These great men of the past must have elicited great fear and anxiety from the people around them. They are known not only for their brains but for their brawn as well. These warriors have made a name for themselves, so much so, that their names are still heard to this day.
1. Horatius Cocles
Publius Horatius Cocles was an officer of the Roman Republic army. When the city of Rome was attacked by the Etruscans, Horatius defended the city and lost his eye in the process.
It is said that he pulled out the arrow with his eye still attached to it and continued to fight the Etruscans. He was given the name Cocles, which means, one-eyed”.
2. Prince Rupert of the Rhine
Prince Rupert, despite being born into nobility, was well-known for his fighting skills as a German soldier. His enemies had the notion of Rupert possessing supernatural powers because he could not be killed.
Eventually, he died at the age of 62 due to pleurisy. But, he will be forever remembered as an energetic and quick-thinking cavalry general and probably one of the best.
3. William Wallace
William Wallace was popularized by Mel Gibson for his portrayal in the Academy Award-winning film, “Braveheart”. Wallace was a Scottish knight who was part of the rebellion against the English. He fought in the Battle of Falkirk, but was defeated.
He was captured and handed over to King Edward I of England. He was hanged, drawn, and quartered for the crime of high treason.
4. Basil II
Basil the Porphyrogenitus was a Byzantine emperor. He was called the “Bulgar-slayer” because of his successful campaign in acquiring the Bulgarian empire. According to legend, Basil II blinded 99 of the 100 Bulgarian soldiers to lead their way back to their Bulgarian tsar, Samuel.

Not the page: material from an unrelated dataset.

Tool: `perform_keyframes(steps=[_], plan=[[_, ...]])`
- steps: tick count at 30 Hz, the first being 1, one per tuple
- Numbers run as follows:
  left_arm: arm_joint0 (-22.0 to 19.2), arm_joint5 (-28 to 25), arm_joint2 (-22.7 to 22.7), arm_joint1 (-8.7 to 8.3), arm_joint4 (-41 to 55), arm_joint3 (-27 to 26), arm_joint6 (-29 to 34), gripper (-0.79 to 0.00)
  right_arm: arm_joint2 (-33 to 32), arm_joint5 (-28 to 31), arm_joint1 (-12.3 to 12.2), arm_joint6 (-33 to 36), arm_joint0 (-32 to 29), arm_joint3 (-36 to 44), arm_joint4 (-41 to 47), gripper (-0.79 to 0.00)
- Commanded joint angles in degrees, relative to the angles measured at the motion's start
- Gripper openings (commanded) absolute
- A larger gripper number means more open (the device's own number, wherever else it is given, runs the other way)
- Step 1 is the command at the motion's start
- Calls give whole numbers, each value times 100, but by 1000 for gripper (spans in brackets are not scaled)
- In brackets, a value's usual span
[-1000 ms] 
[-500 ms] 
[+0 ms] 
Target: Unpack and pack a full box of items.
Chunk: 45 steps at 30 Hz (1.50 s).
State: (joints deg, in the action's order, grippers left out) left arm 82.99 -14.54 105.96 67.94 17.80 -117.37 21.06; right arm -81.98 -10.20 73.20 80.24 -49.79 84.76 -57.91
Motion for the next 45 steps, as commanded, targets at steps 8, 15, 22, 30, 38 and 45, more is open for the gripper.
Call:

Upon seeing the condition of his men, Samuel died two days after. The Bulgarian Empire was later incorporated into the Byzantine empire.
5. Attila the Hun
Attila was a leader of the Hunnic Empire, which comprises the Ural River going to the Rhine River and from the Danube to the Baltic Sea. He made numerous conquests of Persia, Western and Eastern Roman Empires, and Roman Gaul, which all failed.
He had planned to conquer Italy but failed as well and died in the process in the year 453.
Miltiades was an Athenian who was born into a prominent chariot-racing family. He was well known for devising the strategies that defeated the Persians in the Battle of Marathon.
Despite his unsuccessful attempts to conquer the islands that sided with Persia, after the Battle of Marathon, Miltiades will never be forgotten for his leadership that gave the Greeks victory over the Persians.
Spartacus was known to be a very skilled gladiator from 111-71 BC. He was condemned to slavery and trained at the gladiatorial school, where he and with a few others devised a plan for escape.
When they escaped successfully, Spartacus was chosen as the leader of this homogeneous army. He also led a revolt against the Roman army and freed those who were enslaved by the Romans.
8. Richard the Lionheart
Richard the Lionheart was a great military leader and warrior. He was known for his military and political prowess as well as for his chivalry and courage. His reign was also one of the cruelest with a reputation for rapes and murders.
But before that, Richard was popular for the great rebellion, which he and his two other brothers planned against their father. He later humbly asked for pardon from his father, unwilling to fight him face to face.
9. Leonidas of Sparta
Leonidas was a Greek warrior king of Sparta. He led the Spartan army against the Second Persian War. He died at the Battle of Thermopylae, where he met Xerxes’ army with his own 300 men but was defeated.
One theory why Leonidas remained with only 300 men was that he sent the others home because he cared for their safety. And it was best to preserve the troops for future Persian invasions.
10. Alexander the Great
Alexander was a King of Macedon from 365 to 323 BC. He was responsible for creating one of the largest empires in the world, which stretches from Greece to India. He was considered one of the most successful military commanders in history and was popular for being undefeated in battle. His tactics in battle were taught in military academies around the world.
His death was a mystery, which historians attributed to poisoning, malaria, or typhoid fever, all of which were theories. It was clear, though, that Alexander the Great suffered from high fever for a period of ten days and died in June 323 BC.
Coming across men like these would have sent you fleeing right away. But despite the harsh demeanor that they might have sported, there always lies a great love for their country and for their fellow men.